Ban on SMSF in-specie contributions dropped
After the fuss generated by the government’s decision last year to ban related party off-market asset transfers, self-managed superannuation funds (SMSFs) can rejoice following the quiet removal of the proposed amendments from legislation that passed the House of Representatives in early June.
Under the initial proposal, the government announced that off-market transactions that result in a contribution being made to an SMSF in the form of an asset – otherwise known as in-specie contributions – were to be no longer permitted.
The move followed the Cooper Review findings that pointed to a lack of transparency and the potential for greater abuse of related party off-market asset transfers when compared to non-related party transactions.
Now that these amendments are not coming into effect on July 1, 2013 as previously intended:
- off-market asset transfers from a related party to an SMSF are still permitted
- an independent qualified valuation will not be required when acquiring business real property from a related party or for disposal of real property to a related party, (however arms’ length transactions are necessary for all SMSF dealings), and
- measures will not be introduced to prevent the disposal of assets to related parties, unless otherwise covered within superannuation law (e.g. collectables).
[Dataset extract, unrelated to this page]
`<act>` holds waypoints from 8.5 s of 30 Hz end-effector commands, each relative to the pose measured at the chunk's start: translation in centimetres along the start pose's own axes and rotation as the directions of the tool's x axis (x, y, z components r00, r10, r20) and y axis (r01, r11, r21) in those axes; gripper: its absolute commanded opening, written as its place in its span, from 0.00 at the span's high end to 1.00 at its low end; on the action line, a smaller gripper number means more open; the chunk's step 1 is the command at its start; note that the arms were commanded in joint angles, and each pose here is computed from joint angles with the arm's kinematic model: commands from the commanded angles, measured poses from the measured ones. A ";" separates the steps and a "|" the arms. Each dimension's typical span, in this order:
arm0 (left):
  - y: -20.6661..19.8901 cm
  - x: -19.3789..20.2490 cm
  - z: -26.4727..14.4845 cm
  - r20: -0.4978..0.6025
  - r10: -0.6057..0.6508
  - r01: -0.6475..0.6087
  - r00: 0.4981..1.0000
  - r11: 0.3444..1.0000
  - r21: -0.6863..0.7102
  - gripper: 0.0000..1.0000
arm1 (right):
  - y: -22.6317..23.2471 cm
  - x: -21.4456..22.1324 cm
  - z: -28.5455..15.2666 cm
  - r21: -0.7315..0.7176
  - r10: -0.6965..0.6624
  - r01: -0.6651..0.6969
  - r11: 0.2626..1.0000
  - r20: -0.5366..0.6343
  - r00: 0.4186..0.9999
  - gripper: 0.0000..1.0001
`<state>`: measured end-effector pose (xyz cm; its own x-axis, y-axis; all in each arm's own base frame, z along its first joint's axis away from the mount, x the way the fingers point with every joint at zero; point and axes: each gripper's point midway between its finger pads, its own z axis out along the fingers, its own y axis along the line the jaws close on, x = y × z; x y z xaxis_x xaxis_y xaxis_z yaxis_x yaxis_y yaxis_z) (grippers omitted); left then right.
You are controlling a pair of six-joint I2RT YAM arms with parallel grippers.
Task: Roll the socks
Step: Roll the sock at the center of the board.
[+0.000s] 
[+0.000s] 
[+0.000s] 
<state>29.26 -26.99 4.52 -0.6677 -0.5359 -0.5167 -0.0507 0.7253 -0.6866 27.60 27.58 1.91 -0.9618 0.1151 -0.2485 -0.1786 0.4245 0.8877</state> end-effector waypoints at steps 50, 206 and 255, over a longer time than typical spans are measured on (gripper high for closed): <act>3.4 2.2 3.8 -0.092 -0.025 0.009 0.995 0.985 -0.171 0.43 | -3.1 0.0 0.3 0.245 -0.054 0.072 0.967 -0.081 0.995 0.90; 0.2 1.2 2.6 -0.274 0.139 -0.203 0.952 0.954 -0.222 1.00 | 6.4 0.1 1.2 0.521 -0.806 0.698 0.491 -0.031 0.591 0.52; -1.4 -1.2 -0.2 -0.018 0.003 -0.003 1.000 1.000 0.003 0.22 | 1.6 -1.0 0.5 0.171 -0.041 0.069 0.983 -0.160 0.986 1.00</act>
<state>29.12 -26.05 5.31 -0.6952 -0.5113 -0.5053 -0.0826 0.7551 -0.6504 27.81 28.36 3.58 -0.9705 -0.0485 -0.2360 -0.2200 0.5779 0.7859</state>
The SMSF Professionals’ Association of Australia (SPAA) welcomed the government’s decision, saying it would have imposed “inequitable and costly compliance conditions” on SMSFs looking to buy or sell assets to or from related parties.
“SPAA was especially concerned about increased costs for SMSFs transferring listed securities from a related party into the SMSF and is pleased to see that SMSF trustees will not be faced with increased costs,” SPAA chief executive Andrea Slattery said.
“The proposed legislation also removed the existing requirement that an SMSF must intentionally acquire an asset from a related party in order to fall foul of the law. This could have seen more SMSF trustees penalised by the legislation where they have made an unintentional mistake,” she added.
According to Slattery, another problem with the proposed amendments, as they stood, was the requirement for qualified independent valuations every time a transfer of business real property took place into or out of an SMSF.
In the area of collectable investments and SMSFs, the SPAA also had concerns. “The simple fact is that for some collectables it is difficult to find valuers and professional advisers who have the specific knowledge, experience and judgement to make a decision,” said Slattery.